Hopefully you were able to pick up Adam LaRoche and trade Derek Lowe last week. But even if you stood pat there are still plenty of acquisition targets and trade bait guys out there for you. So, here are five guys to pick up and five guys to move.
Andre Ethier – With Manny Ramirez in the lineup, Ethier had a .317/.438/.558 line. Once Ramirez was suspended, Ethier’s numbers fell to .222/.293/.438. But as you may have heard, Manny is back now and hopefully Ethier’s production picks up, too. Ethier is also being slowed by a .264 BABIP. His lifetime mark in the category is .323 and he had a .336 mark last season.
Charlie Morton – He has been very productive in Triple-A the past two seasons but struggled last year during his MLB debut. He fell behind Tommy Hanson and others in the Braves pecking order but now has a new lease on life in Pittsburgh. Morton averages 91.6 with his fastball and he complements that with both a slider and a changeup. He throws ground balls, keeps the ball in the park and gets a few more strikeouts than you might expect. Morton has a 5.82 K/9, which while lower than his minor league numbers, is consistent with the 5.79 K/9 he put up in 16 games with Atlanta last season.

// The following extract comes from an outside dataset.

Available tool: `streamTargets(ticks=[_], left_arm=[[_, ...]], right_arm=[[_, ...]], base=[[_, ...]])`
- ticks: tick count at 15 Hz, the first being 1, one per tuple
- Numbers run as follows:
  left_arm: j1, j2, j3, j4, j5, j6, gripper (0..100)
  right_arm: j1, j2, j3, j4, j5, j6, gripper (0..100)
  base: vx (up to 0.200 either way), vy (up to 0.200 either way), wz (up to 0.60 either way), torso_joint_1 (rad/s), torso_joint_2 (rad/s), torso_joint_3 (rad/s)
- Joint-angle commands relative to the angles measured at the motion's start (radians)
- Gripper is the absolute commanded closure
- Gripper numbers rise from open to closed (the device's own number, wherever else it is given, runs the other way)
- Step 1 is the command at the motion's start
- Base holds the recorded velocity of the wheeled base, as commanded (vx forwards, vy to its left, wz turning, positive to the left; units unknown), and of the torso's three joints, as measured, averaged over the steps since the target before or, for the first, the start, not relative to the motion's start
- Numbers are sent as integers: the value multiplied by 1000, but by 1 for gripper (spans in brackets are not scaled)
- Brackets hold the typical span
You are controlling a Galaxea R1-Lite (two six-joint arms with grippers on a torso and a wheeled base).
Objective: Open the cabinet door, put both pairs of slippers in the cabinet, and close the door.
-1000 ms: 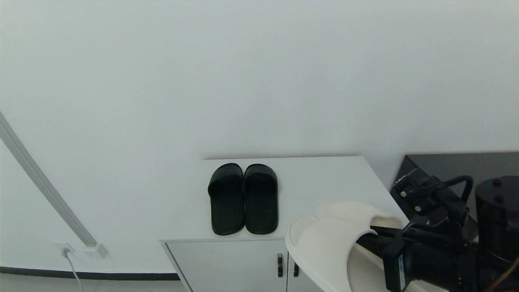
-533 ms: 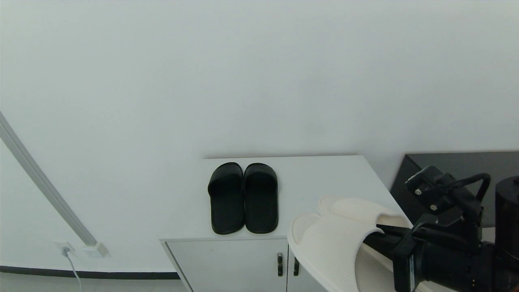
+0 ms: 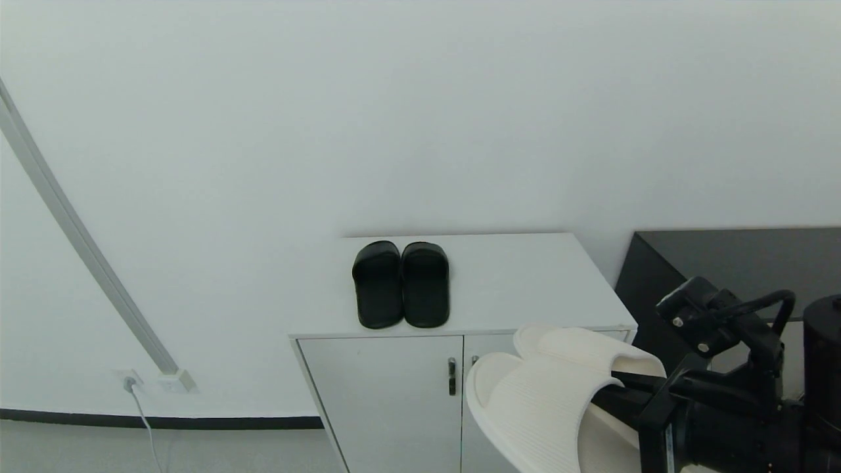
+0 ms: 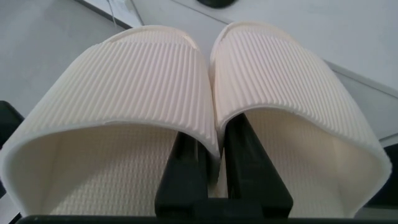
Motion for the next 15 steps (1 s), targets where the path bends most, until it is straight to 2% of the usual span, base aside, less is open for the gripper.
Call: streamTargets(ticks=[1,5,11,15], left_arm=[[0,1,0,0,-1,0,100],[0,1,0,0,1,-21,100],[0,1,0,0,1,-21,100],[0,1,0,0,-1,-20,100]], right_arm=[[0,4,2,1,-1,0,100],[0,14,6,-6,-3,0,100],[0,18,13,-4,1,1,100],[0,18,14,-6,1,1,100]], base=[[0,0,0,0,0,0],[0,0,0,0,0,0],[0,0,0,0,0,0],[0,0,0,-133,314,172]])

Martin Prado – Atlanta’s super sub has not fallen off since taking over the full-time second base job. In his last 10 starts, Prado has a .405/.457/.667 line. He has third base eligibility from last year and depending on your league settings, he might qualify at 1B (19) and 2B (14), too. Prado’s BABIP seems high at .329 but he has a lifetime .340 mark in the category.
Ryan Sadowski – The first thing that jumps out at you with the Giants rookie is the 4.17 GB/FB ratio in his first two major league starts. In Triple-A this year he had a 47.6 percent ground ball ratio compared to 29.8 percent fly balls. The Giants rank fifth in the NL in DER with a .703 mark and sixth overall in UZR with a 22.9 rating. And with Juan Uribe taking over at 2B, the Giants have a stronger infield defense than earlier in the season. Sadowski does not have star potential but he could be a nice option to fill out the back of your pitching staff. Scott Ostler in the San Francisco Chronicle had a nice story recently on Sadowski and his path to the majors.

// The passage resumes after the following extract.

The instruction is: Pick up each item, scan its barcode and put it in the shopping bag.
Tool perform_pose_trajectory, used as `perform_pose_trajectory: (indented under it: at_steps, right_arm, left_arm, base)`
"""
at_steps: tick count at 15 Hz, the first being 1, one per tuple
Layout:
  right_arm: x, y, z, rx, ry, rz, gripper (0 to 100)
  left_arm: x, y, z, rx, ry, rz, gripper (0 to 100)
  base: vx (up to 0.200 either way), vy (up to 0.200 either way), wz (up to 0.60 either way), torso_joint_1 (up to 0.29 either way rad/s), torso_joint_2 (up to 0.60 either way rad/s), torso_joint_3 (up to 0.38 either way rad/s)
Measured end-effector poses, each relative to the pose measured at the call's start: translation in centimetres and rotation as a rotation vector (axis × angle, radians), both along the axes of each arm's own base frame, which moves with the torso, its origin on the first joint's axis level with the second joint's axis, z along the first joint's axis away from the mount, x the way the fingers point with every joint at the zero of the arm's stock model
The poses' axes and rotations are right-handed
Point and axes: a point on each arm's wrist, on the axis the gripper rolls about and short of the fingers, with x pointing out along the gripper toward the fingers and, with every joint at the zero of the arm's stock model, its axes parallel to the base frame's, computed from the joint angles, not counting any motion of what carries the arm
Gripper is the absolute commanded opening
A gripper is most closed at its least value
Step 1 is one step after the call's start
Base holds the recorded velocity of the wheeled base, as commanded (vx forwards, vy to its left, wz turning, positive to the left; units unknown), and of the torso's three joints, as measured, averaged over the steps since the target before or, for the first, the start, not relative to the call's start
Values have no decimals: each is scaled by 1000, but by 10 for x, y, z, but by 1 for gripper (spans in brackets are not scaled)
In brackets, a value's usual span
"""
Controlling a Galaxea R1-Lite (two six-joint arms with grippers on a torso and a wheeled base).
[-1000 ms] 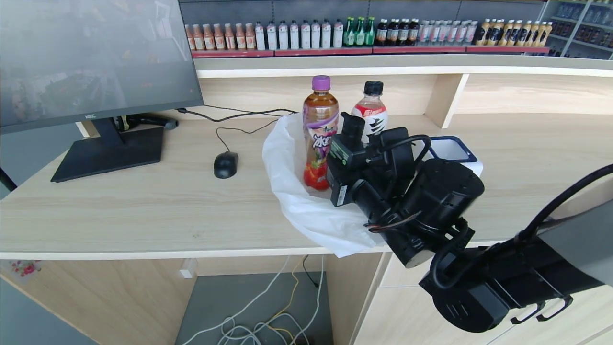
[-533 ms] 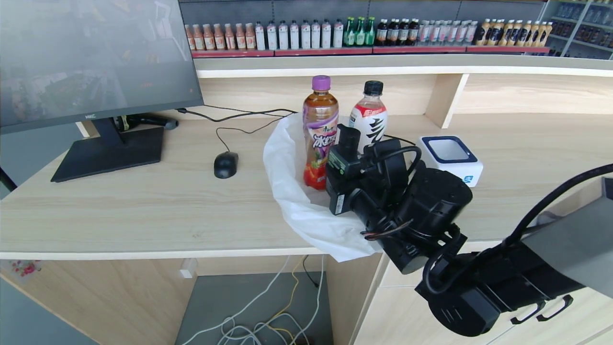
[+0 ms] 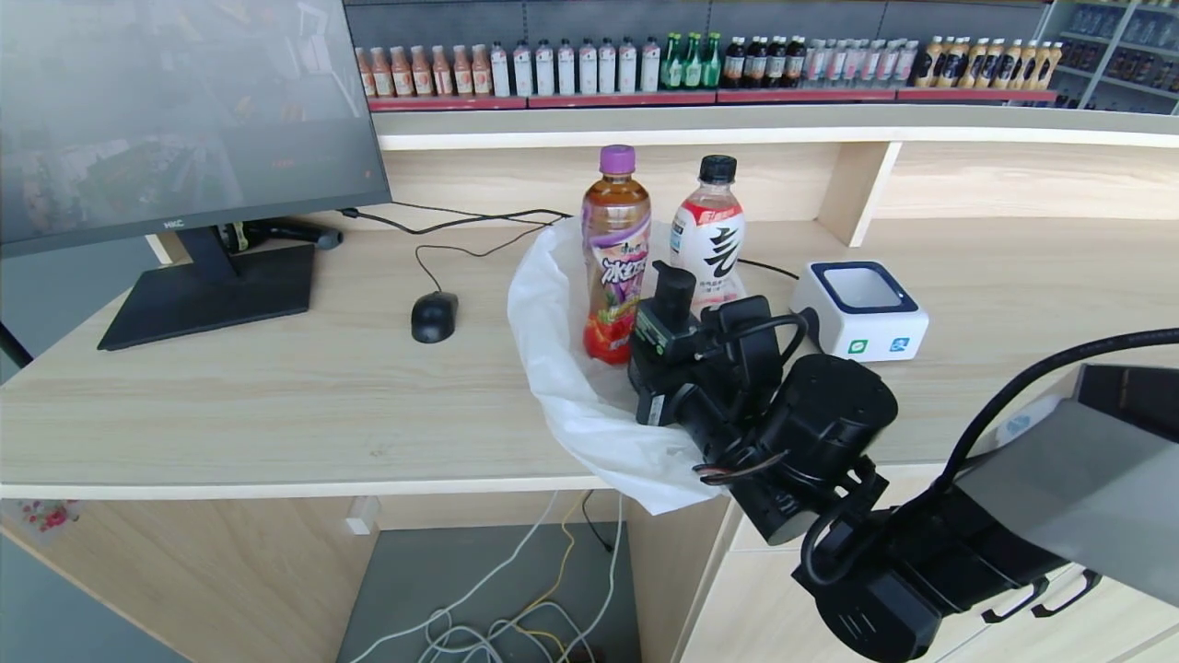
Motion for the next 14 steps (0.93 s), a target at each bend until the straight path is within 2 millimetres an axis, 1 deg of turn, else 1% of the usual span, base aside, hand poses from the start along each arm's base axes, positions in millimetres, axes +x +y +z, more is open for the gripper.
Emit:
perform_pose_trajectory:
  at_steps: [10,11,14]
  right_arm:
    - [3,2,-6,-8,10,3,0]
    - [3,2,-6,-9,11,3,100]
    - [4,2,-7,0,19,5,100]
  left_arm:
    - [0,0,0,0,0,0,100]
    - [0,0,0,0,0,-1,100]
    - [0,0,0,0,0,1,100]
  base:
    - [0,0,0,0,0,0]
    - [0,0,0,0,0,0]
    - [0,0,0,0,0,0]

Gordon Beckham – The eighth overall pick in the 2008 draft, Beckham hit 28 homers in 275 at-bats in his junior season at Georgia. After a slow start in the majors, Beckham is batting .405-2-8 in his last 10 games. The big question coming out of college was if Beckham could play SS in the majors. Right now he is settling in as the starting 3B for the White Sox. His power will be nothing special for a 3B but he hit .322 in parts of two seasons in the upper minors and he could be a four-category contributor, with only a limited value in SB.
Aaron Rowand – He had a career year in 2007 thanks to a personal-best .348 BABIP. This year he checks in with a .368 mark in the category. In addition to hitting .309, 2007 was such a good year because he hit 27 HR. Rowand should easily top last year’s mark of 13, but updated ZiPS forecasts him to finish with 16. He is not a force in any of the other categories, so trade him while his AVG is flirting with .300
Nick Blackburn – It is tough to succeed consistently while striking out fewer than four batters per game and that is the tightrope that Blackburn walks. Currently, his ERA sits at 2.94 thanks to a 76.3 percent strand rate and a HR/FB mark of 6.5 percent. Right now Blackburn is a plus pitcher in three categories and now is the time to trade him while his value is highest.

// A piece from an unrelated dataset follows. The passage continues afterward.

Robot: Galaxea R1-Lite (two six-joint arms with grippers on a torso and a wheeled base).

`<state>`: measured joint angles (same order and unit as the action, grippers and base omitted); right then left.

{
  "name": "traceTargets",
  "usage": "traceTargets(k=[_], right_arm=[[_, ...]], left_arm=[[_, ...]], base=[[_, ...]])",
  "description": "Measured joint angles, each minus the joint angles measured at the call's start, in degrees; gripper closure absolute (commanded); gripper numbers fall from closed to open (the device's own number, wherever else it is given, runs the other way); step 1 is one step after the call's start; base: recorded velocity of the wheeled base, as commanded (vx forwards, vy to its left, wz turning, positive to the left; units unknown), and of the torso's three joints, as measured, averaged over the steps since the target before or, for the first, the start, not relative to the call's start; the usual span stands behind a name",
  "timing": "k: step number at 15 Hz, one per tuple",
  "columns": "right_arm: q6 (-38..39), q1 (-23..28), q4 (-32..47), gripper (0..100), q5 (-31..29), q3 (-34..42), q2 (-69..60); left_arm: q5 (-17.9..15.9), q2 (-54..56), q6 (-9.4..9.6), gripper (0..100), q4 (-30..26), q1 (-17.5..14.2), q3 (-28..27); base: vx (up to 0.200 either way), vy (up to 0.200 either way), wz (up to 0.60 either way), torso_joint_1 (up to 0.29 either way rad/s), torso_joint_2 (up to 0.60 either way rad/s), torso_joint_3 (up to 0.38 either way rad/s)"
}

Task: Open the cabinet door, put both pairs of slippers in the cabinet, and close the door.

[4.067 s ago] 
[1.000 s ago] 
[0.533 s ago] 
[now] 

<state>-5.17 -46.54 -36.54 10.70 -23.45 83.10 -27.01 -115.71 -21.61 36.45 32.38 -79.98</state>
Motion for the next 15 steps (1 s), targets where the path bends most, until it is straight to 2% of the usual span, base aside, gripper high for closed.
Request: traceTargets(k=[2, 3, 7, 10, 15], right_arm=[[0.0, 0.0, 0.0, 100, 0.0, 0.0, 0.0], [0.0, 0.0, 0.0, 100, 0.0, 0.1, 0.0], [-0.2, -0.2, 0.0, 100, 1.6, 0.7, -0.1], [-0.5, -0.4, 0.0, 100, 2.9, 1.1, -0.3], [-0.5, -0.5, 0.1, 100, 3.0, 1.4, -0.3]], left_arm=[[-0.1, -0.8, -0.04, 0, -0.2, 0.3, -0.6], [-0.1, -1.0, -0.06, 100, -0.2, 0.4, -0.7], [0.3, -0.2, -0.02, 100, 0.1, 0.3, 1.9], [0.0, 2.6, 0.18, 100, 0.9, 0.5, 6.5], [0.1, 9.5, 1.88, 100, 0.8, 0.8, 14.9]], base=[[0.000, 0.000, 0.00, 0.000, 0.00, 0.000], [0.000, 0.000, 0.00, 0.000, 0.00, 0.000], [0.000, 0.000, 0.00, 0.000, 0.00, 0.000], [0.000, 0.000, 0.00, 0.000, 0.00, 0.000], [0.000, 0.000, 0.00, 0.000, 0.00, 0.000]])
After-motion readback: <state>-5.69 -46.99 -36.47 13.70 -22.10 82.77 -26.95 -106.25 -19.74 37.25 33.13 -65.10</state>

Hideki Matsui – After being forced to the bench for eight straight Interleague games, Matsui has been on a mini hot streak, batting .500-3-10 in his last six games. But Matsui’s value is being propped up by a career-best 16.9 percent HR/FB ratio. His .253 ISO is also a career-high and only the third time in his seven-year career he has been over .200 in the category. Matsui has room for improvement in his AVG but is likely to drop off in HR while his R/RBI numbers are nothing special. And since he is limited to DH duty, Matsui faces limits on his playing time, especially if Jorge Posada’s thumb needs extra time off from behind the plate.
Jair Jurrjens – He has lost five of his last six decisions yet Jurrjens has seen his ERA go up only 0.37 runs in that span. But Jurrjens has been a little lucky, too. After allowing a FB% of 26.5 percent last year, in 2009 that number is 40.5 percent. But his HR/FB is 5.4 percent, the eighth-lowest mark in the majors. In addition to the good fortune with homers, Jurrjens has a 75.9 percent strand rate and a .279 BABIP. So, while everyone else focuses on his run support (two runs or fewer in nine of 18 games), be aware that his ERA and WHIP are likely to rise in the coming months.
Michael Cuddyer – ESPN shows Cuddyer on track to hit 27 HR, which would be a career-high for him. He is hitting slightly fewer fly balls than he did last year but the homers are coming thanks to a 17.6 percent HR/FB ratio, which would be (you guessed it) a personal-best.